__Task to complete__. Would you set down the data below exactly as shown?

━━━━━ Information provided ━━━━━

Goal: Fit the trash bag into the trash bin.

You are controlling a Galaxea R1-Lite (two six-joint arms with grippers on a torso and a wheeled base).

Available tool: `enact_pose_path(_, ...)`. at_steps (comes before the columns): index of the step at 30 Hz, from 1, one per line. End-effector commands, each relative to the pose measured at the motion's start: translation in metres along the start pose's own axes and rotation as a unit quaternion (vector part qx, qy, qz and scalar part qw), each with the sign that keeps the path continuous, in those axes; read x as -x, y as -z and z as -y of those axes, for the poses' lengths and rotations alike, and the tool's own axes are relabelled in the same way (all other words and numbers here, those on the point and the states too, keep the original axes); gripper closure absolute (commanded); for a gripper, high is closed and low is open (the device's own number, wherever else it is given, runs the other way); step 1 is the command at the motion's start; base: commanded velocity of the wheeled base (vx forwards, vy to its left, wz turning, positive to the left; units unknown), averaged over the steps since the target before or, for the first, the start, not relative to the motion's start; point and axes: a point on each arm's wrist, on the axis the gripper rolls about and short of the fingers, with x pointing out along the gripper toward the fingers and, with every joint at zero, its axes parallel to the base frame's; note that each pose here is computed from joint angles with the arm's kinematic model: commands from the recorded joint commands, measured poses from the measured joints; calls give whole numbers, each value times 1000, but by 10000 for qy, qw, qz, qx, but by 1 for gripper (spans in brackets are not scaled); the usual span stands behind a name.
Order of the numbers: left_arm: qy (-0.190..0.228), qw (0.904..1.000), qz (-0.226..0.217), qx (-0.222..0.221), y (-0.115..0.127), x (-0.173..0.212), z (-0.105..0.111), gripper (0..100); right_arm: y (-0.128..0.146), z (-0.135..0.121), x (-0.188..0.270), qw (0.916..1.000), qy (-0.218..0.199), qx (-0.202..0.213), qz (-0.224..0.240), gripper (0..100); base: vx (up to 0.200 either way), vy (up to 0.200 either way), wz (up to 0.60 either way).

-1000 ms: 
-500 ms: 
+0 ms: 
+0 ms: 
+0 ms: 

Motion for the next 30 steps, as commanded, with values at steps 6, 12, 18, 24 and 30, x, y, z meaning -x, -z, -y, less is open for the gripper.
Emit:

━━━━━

__Reply__.
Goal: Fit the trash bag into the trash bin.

You are controlling a Galaxea R1-Lite (two six-joint arms with grippers on a torso and a wheeled base).

Available tool: `enact_pose_path(_, ...)`. at_steps (comes before the columns): index of the step at 30 Hz, from 1, one per line. End-effector commands, each relative to the pose measured at the motion's start: translation in metres along the start pose's own axes and rotation as a unit quaternion (vector part qx, qy, qz and scalar part qw), each with the sign that keeps the path continuous, in those axes; read x as -x, y as -z and z as -y of those axes, for the poses' lengths and rotations alike, and the tool's own axes are relabelled in the same way (all other words and numbers here, those on the point and the states too, keep the original axes); gripper closure absolute (commanded); for a gripper, high is closed and low is open (the device's own number, wherever else it is given, runs the other way); step 1 is the command at the motion's start; base: commanded velocity of the wheeled base (vx forwards, vy to its left, wz turning, positive to the left; units unknown), averaged over the steps since the target before or, for the first, the start, not relative to the motion's start; point and axes: a point on each arm's wrist, on the axis the gripper rolls about and short of the fingers, with x pointing out along the gripper toward the fingers and, with every joint at zero, its axes parallel to the base frame's; note that each pose here is computed from joint angles with the arm's kinematic model: commands from the recorded joint commands, measured poses from the measured joints; calls give whole numbers, each value times 1000, but by 10000 for qy, qw, qz, qx, but by 1 for gripper (spans in brackets are not scaled); the usual span stands behind a name.
Order of the numbers: left_arm: qy (-0.190..0.228), qw (0.904..1.000), qz (-0.226..0.217), qx (-0.222..0.221), y (-0.115..0.127), x (-0.173..0.212), z (-0.105..0.111), gripper (0..100); right_arm: y (-0.128..0.146), z (-0.135..0.121), x (-0.188..0.270), qw (0.916..1.000), qy (-0.218..0.199), qx (-0.202..0.213), qz (-0.224..0.240), gripper (0..100); base: vx (up to 0.200 either way), vy (up to 0.200 either way), wz (up to 0.60 either way).

-1000 ms: 
-500 ms: 
+0 ms: 
+0 ms: 
+0 ms: 

Motion for the next 30 steps, as commanded, with values at steps 6, 12, 18, 24 and 30, x, y, z meaning -x, -z, -y, less is open for the gripper.
Emit:

The answer has been given in full.